The announcement of the lawsuits will come at a 10 a.m. news conference Thursday in the DuPage County Board room.
Daily Herald: Elgin approves 2018 budget with higher sales, hotel taxes
The Elgin City Council unanimously approved the city’s $259 million budget for 2018 and three-year financial plan, which calls for a mix of spending cuts and revenue increases aimed at both residents and nonresidents.
“There’s no new programs,” Councilman John Steffen said. “This is trying to maintain the quality that we have had so far, and people seem to like, in the city.”
Peoria Journal-Star: Pekin City Council corrects error, lowers levy
Correcting an oversight, Pekin’s City Council lowered the amount of property taxes it planned to collect next year in a special meeting Wednesday.
The change could produce a slight decrease in homeowners’ tax bills next year, City Manager Tony Carson said this week.

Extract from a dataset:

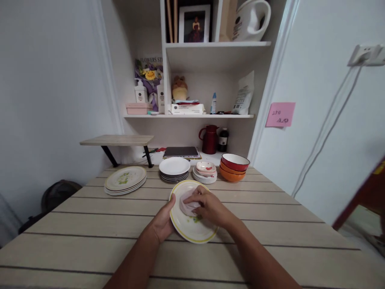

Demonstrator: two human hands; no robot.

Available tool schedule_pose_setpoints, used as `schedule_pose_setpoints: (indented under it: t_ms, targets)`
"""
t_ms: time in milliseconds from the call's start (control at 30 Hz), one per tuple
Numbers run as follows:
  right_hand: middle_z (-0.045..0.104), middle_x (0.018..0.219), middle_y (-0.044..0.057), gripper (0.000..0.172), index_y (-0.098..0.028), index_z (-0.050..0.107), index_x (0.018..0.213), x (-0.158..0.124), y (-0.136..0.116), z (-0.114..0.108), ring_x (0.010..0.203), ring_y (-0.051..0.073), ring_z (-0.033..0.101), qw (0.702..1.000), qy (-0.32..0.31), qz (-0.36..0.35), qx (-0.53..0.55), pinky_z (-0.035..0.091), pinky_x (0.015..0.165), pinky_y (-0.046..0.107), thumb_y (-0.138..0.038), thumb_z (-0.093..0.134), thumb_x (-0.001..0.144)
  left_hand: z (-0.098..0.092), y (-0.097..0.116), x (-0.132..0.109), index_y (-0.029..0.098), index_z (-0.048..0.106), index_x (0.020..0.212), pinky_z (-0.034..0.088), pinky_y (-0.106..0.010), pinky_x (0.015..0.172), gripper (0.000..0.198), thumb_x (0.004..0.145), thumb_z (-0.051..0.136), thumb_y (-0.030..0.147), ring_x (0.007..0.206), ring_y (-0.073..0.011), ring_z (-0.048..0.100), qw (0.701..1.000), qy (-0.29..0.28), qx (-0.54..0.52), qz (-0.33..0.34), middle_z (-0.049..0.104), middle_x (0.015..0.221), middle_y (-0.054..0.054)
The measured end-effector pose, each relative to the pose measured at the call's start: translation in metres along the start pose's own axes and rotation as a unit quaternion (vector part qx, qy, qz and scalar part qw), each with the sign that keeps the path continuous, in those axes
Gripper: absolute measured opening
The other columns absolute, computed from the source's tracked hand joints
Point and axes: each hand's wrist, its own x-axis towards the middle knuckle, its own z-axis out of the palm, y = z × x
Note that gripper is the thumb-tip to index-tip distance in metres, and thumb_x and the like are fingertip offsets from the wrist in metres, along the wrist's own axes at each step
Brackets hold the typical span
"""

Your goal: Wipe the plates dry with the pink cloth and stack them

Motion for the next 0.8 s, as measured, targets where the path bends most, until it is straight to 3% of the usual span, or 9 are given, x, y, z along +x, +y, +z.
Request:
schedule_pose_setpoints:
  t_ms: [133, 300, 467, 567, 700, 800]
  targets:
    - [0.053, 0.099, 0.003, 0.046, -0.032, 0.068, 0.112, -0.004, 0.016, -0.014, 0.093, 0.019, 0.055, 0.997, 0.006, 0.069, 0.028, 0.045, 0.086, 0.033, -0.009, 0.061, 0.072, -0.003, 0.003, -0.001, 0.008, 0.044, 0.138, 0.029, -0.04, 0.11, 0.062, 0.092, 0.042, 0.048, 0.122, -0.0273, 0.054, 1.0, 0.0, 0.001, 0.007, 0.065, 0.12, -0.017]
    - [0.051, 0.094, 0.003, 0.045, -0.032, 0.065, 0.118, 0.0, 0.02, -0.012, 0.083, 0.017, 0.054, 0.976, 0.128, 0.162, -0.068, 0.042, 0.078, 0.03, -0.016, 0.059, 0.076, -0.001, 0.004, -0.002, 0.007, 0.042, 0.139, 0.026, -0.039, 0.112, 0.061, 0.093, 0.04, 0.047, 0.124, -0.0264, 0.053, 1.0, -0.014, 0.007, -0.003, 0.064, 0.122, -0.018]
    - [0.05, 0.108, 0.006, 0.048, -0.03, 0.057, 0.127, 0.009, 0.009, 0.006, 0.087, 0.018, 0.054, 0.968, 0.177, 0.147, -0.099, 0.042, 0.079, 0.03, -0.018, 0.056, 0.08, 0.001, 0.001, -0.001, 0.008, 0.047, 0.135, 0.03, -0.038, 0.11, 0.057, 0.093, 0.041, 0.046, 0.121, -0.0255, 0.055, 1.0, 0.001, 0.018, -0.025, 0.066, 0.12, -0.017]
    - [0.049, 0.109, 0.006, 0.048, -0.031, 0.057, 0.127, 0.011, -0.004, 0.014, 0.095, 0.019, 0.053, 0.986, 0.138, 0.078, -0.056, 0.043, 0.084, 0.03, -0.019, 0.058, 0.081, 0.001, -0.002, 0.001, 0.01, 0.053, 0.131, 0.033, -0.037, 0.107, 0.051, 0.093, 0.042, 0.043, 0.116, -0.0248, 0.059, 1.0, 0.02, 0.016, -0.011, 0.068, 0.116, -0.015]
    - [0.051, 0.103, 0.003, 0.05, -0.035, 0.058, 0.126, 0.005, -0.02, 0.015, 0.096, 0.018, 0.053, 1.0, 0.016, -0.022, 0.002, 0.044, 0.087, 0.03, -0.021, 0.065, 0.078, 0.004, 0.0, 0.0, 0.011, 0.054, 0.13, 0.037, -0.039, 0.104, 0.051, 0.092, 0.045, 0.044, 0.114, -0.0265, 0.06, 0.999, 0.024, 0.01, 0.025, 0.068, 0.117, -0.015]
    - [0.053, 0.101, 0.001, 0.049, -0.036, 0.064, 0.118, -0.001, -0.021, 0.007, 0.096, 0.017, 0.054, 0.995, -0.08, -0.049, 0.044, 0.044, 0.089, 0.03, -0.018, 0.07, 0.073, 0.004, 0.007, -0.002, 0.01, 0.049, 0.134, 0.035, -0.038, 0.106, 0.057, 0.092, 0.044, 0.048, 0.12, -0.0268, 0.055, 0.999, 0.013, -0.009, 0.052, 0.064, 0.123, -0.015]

Bloomington Pantagraph: Council gets 'big picture' of deficit, capital projects
Raising sales, property, utility and fuel taxes and/or making targeted spending cuts to close next fiscal year’s $3 million deficit and selling bonds to pay for up to $74.5 million in capital projects over two years were among some ideas the City Council looked at Wednesday.
“You could offset that deficit by some other new sources of revenues if that is what you would like to do. Or you could remove some programs … to thus create some long-term gains,” interim City Manager Steve Rasmussen told the council during the special work session at which no decisions were made.
State Journal-Register: Developer asks for more TIF money to resume downtown building project
The future of a downtown Springfield historic restoration project already under construction for five years hinges on a nearly $11.3 million financing package narrowly approved Thursday by members of the city’s Economic Development Commission.
Approximately $3.8 million for resumption of major work on the Ferguson, Bateman-Kennedy and Booth buildings at Sixth and Monroe streets would come from a downtown tax increment financing district, including a little more than $1.9 million already committed, almost $1.1 million in new funding and an $800,000 loan from the TIF district. Bank loans would cover much of the remainder.